Who: Digital, Culture, Media and Sport Committee (DCMS)
Where: United Kingdom
When: 9 May 2022
Law stated as at: 23 May 2022
What happened:
DCMS has published its report on influencer culture. This is part of its inquiry launched in March 2021, which examined the power of influencers on social media, how influencer culture operates, the absence of regulation, and the positive role that an influencer can play.
The report considers the benefits and challenges of the influencer industry and regulatory gaps that need to be addressed. In particular, it focuses on issues around diversity and lack of employment support and protection for influencers; how the rapid expansion of the influencer marketplace has outpaced existing regulation; and concerns around the lack of protection for children both as consumers of influencer content and influencers themselves.
As such, the report includes an array of proposals for the UK government, including:
- undertaking a market review of the influencer ecosystem and challenges for participants, including diversity issues around pay;
- setting an influencer marketing code of conduct;
- giving the Competition and Markets Authority (CMA) the power to fine for breaches of consumer law (which appears to be in motion following the Queen’s Speech 2022);
- giving the Advertising Standards Authority (ASA) the ability to enforce the UK Code of Non-broadcast Advertising and Direct & Promotional Marketing (CAP Code);
- the ASA monitoring influencer compliance annually; and
- working better to protect child influencers.
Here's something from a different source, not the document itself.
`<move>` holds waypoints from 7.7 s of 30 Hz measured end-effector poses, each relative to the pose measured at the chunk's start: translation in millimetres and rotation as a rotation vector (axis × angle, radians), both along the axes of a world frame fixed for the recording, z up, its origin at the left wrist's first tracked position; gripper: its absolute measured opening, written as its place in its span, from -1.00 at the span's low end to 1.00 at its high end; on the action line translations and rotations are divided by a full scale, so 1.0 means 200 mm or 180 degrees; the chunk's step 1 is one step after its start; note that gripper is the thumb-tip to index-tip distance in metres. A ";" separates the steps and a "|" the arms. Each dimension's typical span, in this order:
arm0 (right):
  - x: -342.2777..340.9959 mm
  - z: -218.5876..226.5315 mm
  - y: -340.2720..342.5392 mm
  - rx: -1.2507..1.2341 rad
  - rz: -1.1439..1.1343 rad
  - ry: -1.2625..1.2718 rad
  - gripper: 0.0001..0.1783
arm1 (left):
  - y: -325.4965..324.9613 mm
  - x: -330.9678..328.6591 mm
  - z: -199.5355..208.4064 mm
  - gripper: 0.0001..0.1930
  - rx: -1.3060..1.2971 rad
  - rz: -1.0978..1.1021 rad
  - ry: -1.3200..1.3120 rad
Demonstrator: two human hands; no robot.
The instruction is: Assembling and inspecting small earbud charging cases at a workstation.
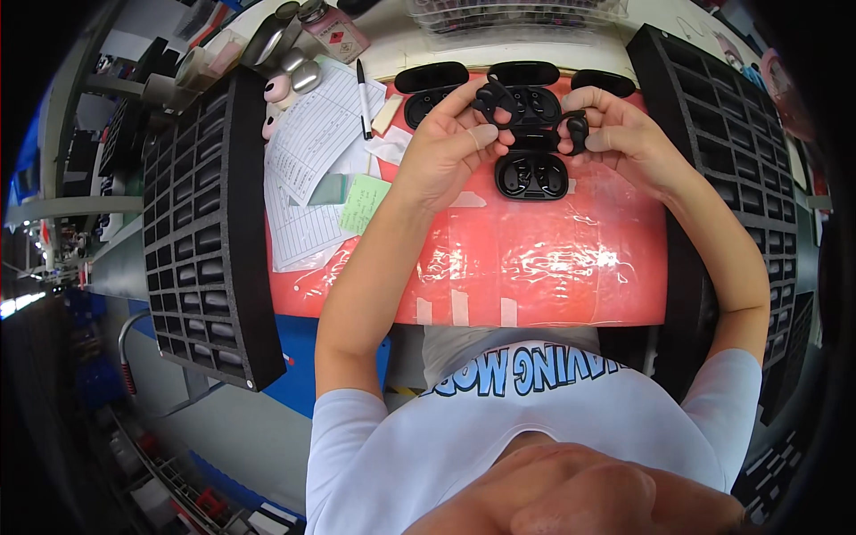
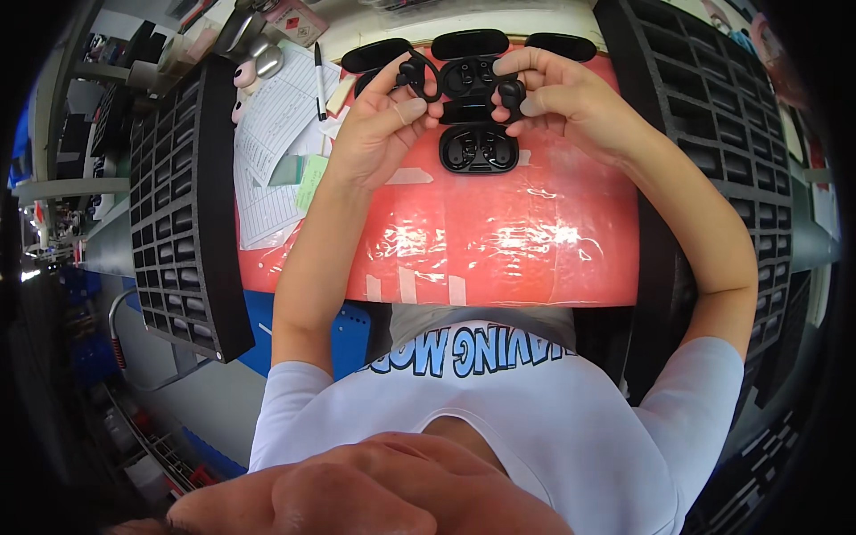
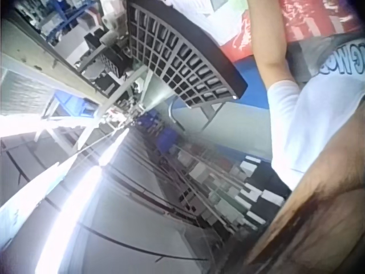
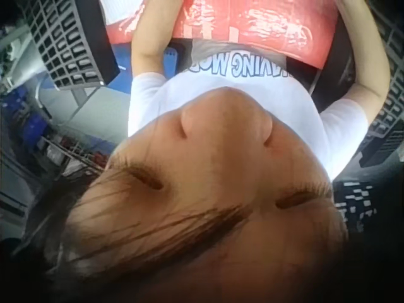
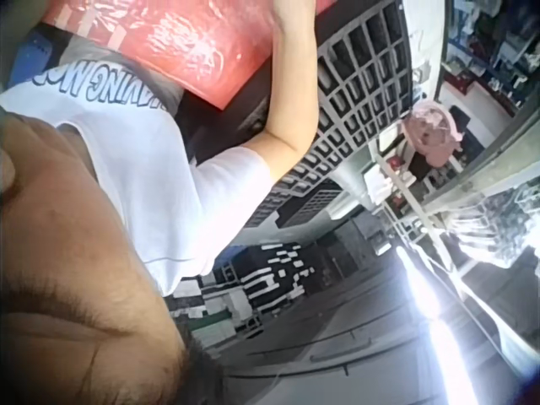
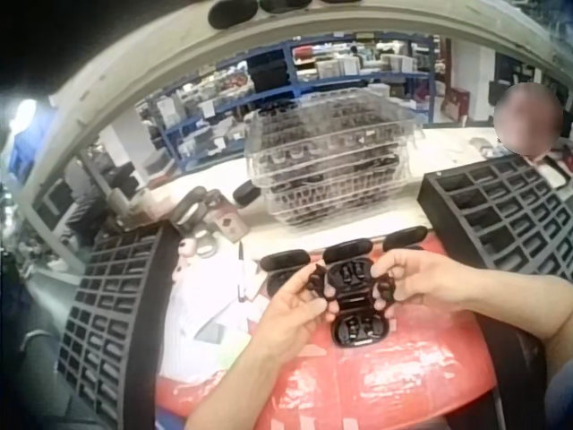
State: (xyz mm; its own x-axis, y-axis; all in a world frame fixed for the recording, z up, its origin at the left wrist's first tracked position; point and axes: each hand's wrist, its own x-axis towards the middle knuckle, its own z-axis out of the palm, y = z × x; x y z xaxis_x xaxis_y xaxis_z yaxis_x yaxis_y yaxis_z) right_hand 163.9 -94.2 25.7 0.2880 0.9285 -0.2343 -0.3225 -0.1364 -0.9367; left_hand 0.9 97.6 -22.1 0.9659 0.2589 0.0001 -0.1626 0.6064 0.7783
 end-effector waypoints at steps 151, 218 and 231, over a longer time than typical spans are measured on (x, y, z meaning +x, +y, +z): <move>0.46 0.00 -0.06 -0.0522 0.1017 -0.3752 -0.44 | 0.43 0.01 0.00 -0.58 -0.0829 0.1078 -0.0603; -1.37 -0.10 3.03 0.0798 0.0228 -0.5650 -0.04 | 1.94 -1.29 0.13 -0.46 0.3278 0.4565 0.1895; -1.00 0.06 1.22 0.1404 0.2295 -0.4027 -0.25 | 2.11 -1.34 -0.01 -0.64 0.3575 0.4167 0.1568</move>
In addition, there are suggested amendments to the CAP Code, including:
- not requiring brand control for a post to be within scope of existing requirements;
- watermarking virtual influencers (that is, computer generated image characters); and
- mandatory enhanced disclosures for children.
Why this matters:
The influencer industry continues to grow rapidly with an increasing number of individuals involved as influencers or consumers of influencer content. The issue is under constant review by the CMA and ASA, but the inquiry and report from DCMS is likely to trigger legal change beyond the current regime.
Advertisers using influencers should continue to ensure that influencers are aware of and comply with the existing applicable rules.